=== Description of the task ===
What you need to produce from the material below is an exact transcription of the lines from the one with "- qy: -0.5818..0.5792" through the one with "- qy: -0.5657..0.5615", both included, and no other line.

=== Recorded information ===
= = = = = = =

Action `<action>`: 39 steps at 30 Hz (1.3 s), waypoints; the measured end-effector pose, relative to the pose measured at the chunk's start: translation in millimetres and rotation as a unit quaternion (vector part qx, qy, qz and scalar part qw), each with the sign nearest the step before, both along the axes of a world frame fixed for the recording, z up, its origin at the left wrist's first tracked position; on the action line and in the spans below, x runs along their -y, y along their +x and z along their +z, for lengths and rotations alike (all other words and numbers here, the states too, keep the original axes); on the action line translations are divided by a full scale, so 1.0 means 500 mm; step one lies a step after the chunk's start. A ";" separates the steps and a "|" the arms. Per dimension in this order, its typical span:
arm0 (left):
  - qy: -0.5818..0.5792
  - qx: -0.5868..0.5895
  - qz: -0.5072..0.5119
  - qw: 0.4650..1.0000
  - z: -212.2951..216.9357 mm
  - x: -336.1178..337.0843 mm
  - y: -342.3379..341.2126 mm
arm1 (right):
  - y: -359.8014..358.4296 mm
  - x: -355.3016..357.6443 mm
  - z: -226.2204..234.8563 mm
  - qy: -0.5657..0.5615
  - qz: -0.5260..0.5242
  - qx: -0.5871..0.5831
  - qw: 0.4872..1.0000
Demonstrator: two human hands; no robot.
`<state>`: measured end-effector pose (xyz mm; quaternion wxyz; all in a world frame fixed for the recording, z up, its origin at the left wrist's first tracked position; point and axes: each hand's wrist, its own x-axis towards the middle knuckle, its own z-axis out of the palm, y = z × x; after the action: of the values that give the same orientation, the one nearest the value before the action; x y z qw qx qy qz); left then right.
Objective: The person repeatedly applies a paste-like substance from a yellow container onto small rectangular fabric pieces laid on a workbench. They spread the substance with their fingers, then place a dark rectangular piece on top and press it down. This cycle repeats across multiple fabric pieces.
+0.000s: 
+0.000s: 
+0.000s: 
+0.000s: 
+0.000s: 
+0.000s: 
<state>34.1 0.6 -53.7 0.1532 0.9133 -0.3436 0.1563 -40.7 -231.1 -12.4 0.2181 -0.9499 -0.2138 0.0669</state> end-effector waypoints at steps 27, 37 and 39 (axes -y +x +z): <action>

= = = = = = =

=== Answer to this task ===
  - qy: -0.5818..0.5792
  - qx: -0.5868..0.5895
  - qz: -0.5072..0.5119
  - qw: 0.4650..1.0000
  - z: -212.2951..216.9357 mm
  - x: -336.1178..337.0843 mm
  - y: -342.3379..341.2126 mm
arm1 (right):
  - y: -359.8014..358.4296 mm
  - x: -355.3016..357.6443 mm
  - z: -226.2204..234.8563 mm
  - qy: -0.5657..0.5615

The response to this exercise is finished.